Next Article in Journal
A Multi-Waypoint Motion Planning Framework for Quadrotor Drones in Cluttered Environments
Next Article in Special Issue
Advancing mmWave Altimetry for Unmanned Aerial Systems: A Signal Processing Framework for Optimized Waveform Design
Previous Article in Journal
LOFF: LiDAR and Optical Flow Fusion Odometry
Previous Article in Special Issue
Neural Network and Extended State Observer-Based Model Predictive Control for Smooth Braking at Preset Points in Autonomous Vehicles
 
 
Review
Peer-Review Record

A Systematic Survey of Transformer-Based 3D Object Detection for Autonomous Driving: Methods, Challenges and Trends

by Minling Zhu 1,*, Yadong Gong 1, Chunwei Tian 2,3 and Zuyuan Zhu 4
Reviewer 1: Anonymous
Reviewer 2:
Reviewer 3: Anonymous
Submission received: 11 June 2024 / Revised: 7 August 2024 / Accepted: 20 August 2024 / Published: 22 August 2024

Round 1

Reviewer 1 Report

Comments and Suggestions for Authors

Authors of the article titled  “A Systematic Survey of Transformer-based 3d Object Detection for autonomous driving: Methods, Challenges and Trends" provide a review on the technical nuances of Transformer architectures with their practical applications in diverse scenarios of autonomous driving technology. While the topic is of great interest, there are some issues the authors have to consider before the paper is suitable to be published. 

Major concerns:

1. Normally in a systematic review, the authors opt for the PRISMA guidelines , with an entire section dedicated to the search strategy, where the authors explain how they reached the final papers they want to analyse and discuss the papers, as well as their time frame of analysis. I would strongly advise the authors to include this analysis since is of paramount importance to guide the readers.

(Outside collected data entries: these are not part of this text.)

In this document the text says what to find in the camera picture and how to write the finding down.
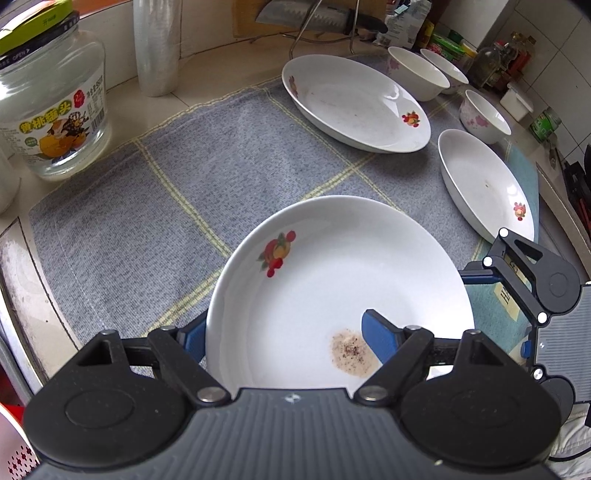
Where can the teal mat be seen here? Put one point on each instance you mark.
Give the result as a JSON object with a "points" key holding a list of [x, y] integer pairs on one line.
{"points": [[494, 332]]}

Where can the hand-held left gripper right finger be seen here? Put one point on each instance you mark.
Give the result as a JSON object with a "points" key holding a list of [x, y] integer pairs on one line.
{"points": [[378, 337]]}

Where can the white plastic box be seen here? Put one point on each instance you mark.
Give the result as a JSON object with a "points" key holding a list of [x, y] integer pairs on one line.
{"points": [[517, 101]]}

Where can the grey checked towel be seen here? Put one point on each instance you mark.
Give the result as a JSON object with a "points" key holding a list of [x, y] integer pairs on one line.
{"points": [[138, 207]]}

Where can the glass jar with yellow label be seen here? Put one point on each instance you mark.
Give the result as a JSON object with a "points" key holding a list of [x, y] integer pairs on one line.
{"points": [[55, 92]]}

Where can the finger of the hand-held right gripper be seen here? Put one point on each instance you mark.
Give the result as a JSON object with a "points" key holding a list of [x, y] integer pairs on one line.
{"points": [[526, 349], [480, 277]]}

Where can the person's white clothing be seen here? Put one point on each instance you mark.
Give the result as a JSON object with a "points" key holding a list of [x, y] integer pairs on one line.
{"points": [[577, 438]]}

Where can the bamboo cutting board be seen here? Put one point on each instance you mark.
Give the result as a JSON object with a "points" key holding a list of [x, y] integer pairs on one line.
{"points": [[244, 23]]}

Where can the red basin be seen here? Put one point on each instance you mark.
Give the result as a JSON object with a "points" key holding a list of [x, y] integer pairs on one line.
{"points": [[14, 447]]}

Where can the large white plate fruit prints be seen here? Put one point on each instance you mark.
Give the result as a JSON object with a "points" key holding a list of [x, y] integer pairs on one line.
{"points": [[351, 101]]}

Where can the green packet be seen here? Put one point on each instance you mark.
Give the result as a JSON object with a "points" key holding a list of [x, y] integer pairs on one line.
{"points": [[452, 46]]}

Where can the green can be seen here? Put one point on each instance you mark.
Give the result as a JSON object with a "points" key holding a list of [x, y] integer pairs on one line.
{"points": [[545, 124]]}

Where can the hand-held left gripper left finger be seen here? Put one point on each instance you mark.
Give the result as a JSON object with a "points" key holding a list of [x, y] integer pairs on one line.
{"points": [[196, 339]]}

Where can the white bowl pink flowers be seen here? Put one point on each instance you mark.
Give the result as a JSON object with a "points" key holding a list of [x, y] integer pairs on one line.
{"points": [[449, 67], [485, 110], [415, 69]]}

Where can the white and blue carton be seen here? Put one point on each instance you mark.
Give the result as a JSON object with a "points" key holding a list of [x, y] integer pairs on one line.
{"points": [[408, 23]]}

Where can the clear glass bottle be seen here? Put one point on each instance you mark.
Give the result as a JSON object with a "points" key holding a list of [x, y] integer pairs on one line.
{"points": [[485, 64]]}

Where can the white plate with fruit print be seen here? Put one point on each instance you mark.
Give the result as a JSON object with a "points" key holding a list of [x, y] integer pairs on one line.
{"points": [[480, 180], [323, 277]]}

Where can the black object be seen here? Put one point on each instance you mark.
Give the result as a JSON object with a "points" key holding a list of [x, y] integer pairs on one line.
{"points": [[579, 184]]}

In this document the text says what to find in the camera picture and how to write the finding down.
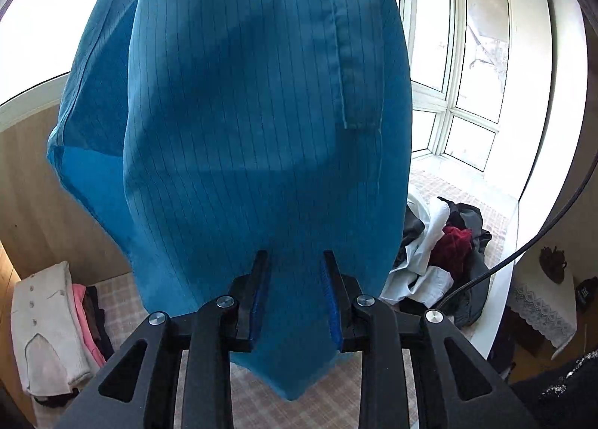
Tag black cup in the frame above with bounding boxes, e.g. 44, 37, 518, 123
574, 277, 598, 314

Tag white framed window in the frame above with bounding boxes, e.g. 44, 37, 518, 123
385, 0, 528, 173

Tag blue pinstriped garment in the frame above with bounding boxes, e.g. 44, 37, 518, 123
46, 0, 414, 402

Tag dark grey jacket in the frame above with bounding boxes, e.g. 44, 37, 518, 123
438, 198, 494, 330

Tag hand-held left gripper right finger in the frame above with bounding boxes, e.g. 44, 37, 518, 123
321, 249, 543, 429

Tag dark folded garment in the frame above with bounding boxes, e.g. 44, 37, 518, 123
84, 286, 115, 359

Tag pink folded garment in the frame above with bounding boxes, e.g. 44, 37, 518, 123
71, 284, 106, 367

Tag cream buttoned folded sweater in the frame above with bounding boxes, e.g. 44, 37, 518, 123
10, 262, 94, 399

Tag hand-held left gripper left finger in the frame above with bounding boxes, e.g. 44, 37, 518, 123
53, 249, 272, 429

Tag white crumpled shirt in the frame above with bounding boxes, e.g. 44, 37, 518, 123
380, 193, 457, 309

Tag black cable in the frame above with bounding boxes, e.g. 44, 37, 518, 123
437, 149, 598, 313

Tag white lace tablecloth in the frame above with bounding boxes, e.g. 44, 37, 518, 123
509, 251, 578, 348

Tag person's dark sparkly clothing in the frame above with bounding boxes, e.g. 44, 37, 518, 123
511, 349, 598, 429

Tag dark red garment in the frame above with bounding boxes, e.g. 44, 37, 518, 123
430, 225, 474, 274

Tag dark brown ornament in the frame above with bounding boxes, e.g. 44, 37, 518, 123
539, 246, 569, 283

2. In section 2, 2.1. data sources, in the paragraph the authors mention about sensor fusion (e.g. line 121 and 122 "Multi-modal 3D object detection methods, through feature fusion, achieve superior performance by leveraging features from various sensors" ) it should be supported by references (same for table 1). There are several works that support for example this affirmation. For example see :

"Alaba SY, Gurbuz AC, Ball JE. Emerging Trends in Autonomous Vehicle Perception: Multimodal Fusion for 3D Object Detection. World Electric Vehicle Journal. 2024; 15(1):20. https://doi.org/10.3390/wevj15010020"

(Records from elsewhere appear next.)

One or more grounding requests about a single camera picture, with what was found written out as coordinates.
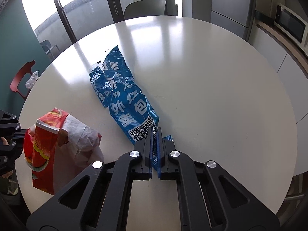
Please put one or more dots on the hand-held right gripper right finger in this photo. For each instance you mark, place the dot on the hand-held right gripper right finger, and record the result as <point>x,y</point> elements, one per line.
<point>159,154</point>

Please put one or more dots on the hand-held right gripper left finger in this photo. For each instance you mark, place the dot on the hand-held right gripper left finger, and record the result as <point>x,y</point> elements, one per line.
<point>148,154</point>

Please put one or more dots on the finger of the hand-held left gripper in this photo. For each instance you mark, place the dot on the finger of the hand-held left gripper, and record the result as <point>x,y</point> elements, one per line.
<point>10,154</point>
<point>9,124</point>

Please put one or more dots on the red snack bag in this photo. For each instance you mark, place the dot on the red snack bag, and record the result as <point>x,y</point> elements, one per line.
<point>43,154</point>

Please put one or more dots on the blue printed plastic bag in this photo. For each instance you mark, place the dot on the blue printed plastic bag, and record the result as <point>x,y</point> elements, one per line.
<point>125,101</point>

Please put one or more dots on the red chair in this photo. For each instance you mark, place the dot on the red chair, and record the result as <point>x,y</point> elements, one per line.
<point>20,77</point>

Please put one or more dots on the crumpled clear plastic bag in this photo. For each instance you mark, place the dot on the crumpled clear plastic bag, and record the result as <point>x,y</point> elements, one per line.
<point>32,80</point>

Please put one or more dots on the grey outdoor chair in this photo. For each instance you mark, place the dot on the grey outdoor chair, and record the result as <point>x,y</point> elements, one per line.
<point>45,44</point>

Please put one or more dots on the white kitchen cabinet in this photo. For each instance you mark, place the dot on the white kitchen cabinet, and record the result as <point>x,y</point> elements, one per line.
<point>288,77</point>

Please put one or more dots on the grey refrigerator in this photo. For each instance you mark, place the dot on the grey refrigerator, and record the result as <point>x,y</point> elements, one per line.
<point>231,4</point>

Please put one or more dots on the white microwave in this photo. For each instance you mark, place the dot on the white microwave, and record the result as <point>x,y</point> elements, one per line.
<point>290,21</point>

"M. Oliveira, R. Cerqueira, J. R. Pinto, J. Fonseca and L. F. Teixeira, "Multimodal PointPillars for Efficient Object Detection in Autonomous Vehicles," in IEEE Transactions on Intelligent Vehicles, doi: 10.1109/TIV.2024.3409409"

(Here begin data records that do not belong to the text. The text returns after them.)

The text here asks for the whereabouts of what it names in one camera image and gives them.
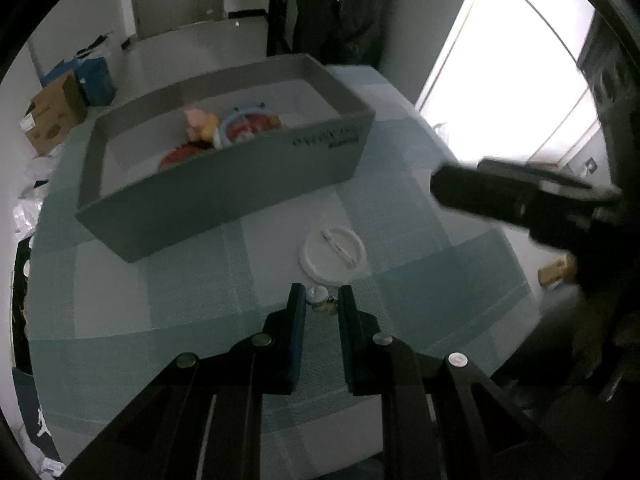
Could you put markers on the brown cardboard box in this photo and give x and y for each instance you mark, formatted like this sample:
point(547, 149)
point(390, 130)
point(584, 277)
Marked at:
point(50, 115)

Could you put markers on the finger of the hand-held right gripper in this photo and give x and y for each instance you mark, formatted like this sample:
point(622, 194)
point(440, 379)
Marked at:
point(480, 192)

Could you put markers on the small glass bottle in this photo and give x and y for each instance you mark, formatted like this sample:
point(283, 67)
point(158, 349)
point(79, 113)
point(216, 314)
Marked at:
point(320, 300)

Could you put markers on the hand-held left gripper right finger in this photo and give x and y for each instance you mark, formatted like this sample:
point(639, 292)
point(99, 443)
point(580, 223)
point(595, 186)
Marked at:
point(347, 330)

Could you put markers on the black coat rack post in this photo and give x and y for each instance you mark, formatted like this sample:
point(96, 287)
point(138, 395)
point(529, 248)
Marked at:
point(277, 5)

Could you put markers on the pile of white plastic bags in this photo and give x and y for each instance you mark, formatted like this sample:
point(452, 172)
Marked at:
point(30, 195)

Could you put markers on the bright window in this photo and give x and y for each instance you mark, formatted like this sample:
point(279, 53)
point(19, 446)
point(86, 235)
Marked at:
point(510, 70)

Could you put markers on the grey cardboard box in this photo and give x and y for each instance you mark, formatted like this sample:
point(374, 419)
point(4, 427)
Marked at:
point(225, 190)

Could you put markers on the dark hanging jacket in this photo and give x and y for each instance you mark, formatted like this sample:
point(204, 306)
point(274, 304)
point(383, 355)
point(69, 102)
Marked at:
point(340, 10)

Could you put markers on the red round badge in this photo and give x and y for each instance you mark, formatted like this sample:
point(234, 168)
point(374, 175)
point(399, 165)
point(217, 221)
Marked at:
point(177, 157)

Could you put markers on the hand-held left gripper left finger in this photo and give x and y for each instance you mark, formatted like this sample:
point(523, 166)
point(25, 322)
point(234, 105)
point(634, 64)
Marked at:
point(297, 330)

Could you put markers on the small tan object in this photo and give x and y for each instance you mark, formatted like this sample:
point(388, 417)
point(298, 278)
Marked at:
point(556, 271)

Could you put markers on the blue paper bag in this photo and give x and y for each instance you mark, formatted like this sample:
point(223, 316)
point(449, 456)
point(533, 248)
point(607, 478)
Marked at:
point(97, 82)

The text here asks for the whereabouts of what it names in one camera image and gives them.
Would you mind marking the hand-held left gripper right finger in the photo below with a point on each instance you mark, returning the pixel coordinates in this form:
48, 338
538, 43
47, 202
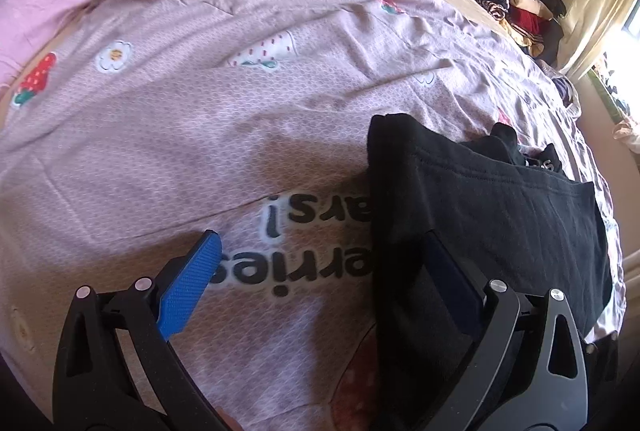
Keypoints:
452, 283

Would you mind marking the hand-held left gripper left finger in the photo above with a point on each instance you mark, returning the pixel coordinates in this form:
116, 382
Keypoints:
190, 281

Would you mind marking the black t-shirt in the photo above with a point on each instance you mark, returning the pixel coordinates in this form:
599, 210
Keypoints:
480, 206

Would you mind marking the lilac strawberry print sheet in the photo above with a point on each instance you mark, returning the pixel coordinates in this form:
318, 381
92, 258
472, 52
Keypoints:
175, 121

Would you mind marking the cream curtain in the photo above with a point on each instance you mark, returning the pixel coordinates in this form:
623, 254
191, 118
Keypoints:
597, 6

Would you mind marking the window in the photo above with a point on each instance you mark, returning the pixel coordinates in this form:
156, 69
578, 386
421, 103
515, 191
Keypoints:
634, 18

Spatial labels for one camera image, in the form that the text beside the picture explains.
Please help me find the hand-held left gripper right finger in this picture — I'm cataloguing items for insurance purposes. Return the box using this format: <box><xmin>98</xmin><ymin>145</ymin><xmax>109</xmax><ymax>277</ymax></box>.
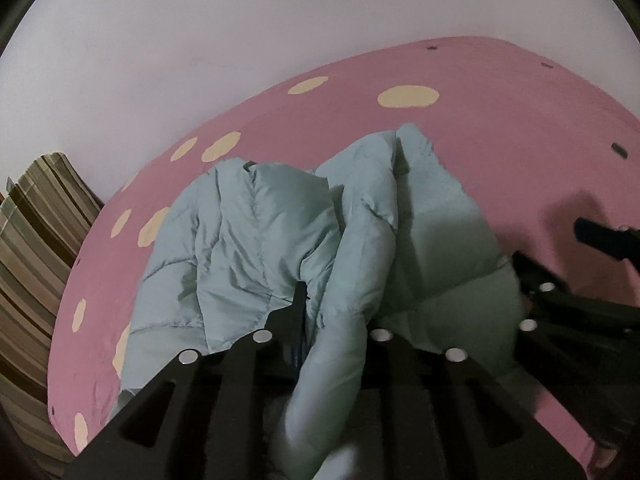
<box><xmin>371</xmin><ymin>329</ymin><xmax>589</xmax><ymax>480</ymax></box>

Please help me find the pink dotted bed sheet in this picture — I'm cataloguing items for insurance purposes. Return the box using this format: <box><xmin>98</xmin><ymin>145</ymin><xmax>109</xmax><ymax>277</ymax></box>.
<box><xmin>47</xmin><ymin>35</ymin><xmax>640</xmax><ymax>480</ymax></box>

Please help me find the light blue puffer jacket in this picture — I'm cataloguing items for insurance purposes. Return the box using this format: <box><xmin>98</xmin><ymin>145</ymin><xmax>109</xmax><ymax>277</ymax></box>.
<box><xmin>107</xmin><ymin>122</ymin><xmax>523</xmax><ymax>480</ymax></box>

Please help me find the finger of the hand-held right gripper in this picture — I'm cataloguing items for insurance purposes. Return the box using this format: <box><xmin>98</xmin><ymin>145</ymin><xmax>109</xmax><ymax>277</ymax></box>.
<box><xmin>574</xmin><ymin>216</ymin><xmax>640</xmax><ymax>277</ymax></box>
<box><xmin>511</xmin><ymin>252</ymin><xmax>640</xmax><ymax>347</ymax></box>

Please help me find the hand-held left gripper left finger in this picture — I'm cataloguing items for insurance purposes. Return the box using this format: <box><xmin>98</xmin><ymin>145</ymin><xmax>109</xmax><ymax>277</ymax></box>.
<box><xmin>62</xmin><ymin>281</ymin><xmax>308</xmax><ymax>480</ymax></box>

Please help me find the striped brown green pillow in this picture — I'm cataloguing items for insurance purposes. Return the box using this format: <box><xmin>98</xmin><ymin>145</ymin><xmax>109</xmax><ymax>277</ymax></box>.
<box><xmin>0</xmin><ymin>152</ymin><xmax>106</xmax><ymax>466</ymax></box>

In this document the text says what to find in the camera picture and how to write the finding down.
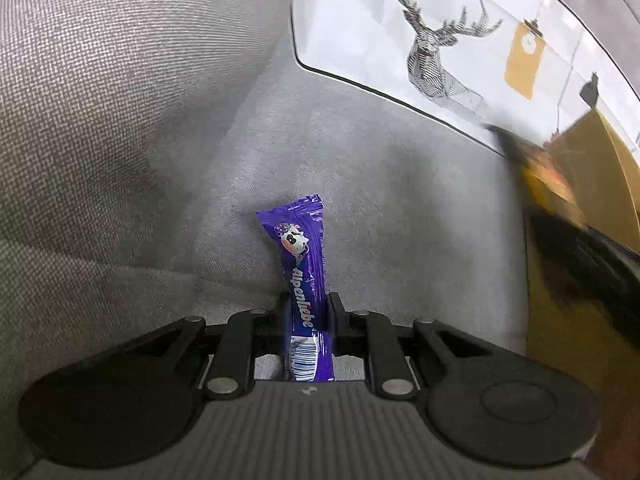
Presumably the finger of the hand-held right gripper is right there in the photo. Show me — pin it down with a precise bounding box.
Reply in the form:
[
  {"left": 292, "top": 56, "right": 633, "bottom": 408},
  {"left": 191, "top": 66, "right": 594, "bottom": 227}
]
[{"left": 531, "top": 212, "right": 640, "bottom": 341}]

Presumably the grey fabric sofa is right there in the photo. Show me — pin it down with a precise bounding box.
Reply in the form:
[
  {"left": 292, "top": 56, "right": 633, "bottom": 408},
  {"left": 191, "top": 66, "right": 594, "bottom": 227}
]
[{"left": 0, "top": 0, "right": 640, "bottom": 480}]

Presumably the black snack packet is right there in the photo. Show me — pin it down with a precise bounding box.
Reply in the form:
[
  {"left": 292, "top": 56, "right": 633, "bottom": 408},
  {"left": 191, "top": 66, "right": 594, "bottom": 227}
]
[{"left": 487, "top": 122, "right": 588, "bottom": 231}]

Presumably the brown cardboard box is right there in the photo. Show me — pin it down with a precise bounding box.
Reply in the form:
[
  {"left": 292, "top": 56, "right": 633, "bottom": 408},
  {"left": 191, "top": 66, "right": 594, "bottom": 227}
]
[{"left": 520, "top": 107, "right": 640, "bottom": 480}]

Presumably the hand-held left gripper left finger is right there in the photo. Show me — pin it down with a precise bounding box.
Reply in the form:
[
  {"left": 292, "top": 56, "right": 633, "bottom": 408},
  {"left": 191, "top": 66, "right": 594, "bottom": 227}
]
[{"left": 120, "top": 292, "right": 290, "bottom": 401}]

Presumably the white deer print pillow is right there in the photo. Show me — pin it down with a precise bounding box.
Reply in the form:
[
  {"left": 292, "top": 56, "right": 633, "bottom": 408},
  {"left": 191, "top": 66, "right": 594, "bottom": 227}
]
[{"left": 290, "top": 0, "right": 640, "bottom": 161}]

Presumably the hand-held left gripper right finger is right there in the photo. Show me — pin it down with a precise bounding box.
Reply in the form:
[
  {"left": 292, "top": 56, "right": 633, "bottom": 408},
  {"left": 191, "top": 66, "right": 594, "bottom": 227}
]
[{"left": 326, "top": 292, "right": 503, "bottom": 401}]

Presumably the purple candy packet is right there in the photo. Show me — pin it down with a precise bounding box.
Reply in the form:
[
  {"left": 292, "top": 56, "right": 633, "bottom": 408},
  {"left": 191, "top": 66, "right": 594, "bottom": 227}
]
[{"left": 256, "top": 195, "right": 337, "bottom": 383}]

"C. Pereira, R. P. M. Cruz, J. N. D. Fernandes, J. R. Pinto and J. S. Cardoso, "Weather and Meteorological Optical Range Classification for Autonomous Driving," in IEEE Transactions on Intelligent Vehicles, doi: 10.1109/TIV.2024.3387113"

"Chitta, K., Prakash, A., Jaeger, B., Yu, Z., Renz, K., & Geiger, A. (2022). Transfuser: Imitation with transformer-based sensor fusion for autonomous driving. IEEE Transactions on Pattern Analysis and Machine Intelligence."

3. Figures 2 and 3 belong to other works and they are not referenced. This is a major flaw that should be corrected by re-doing the figures on your own and referencing it as based on the original paper.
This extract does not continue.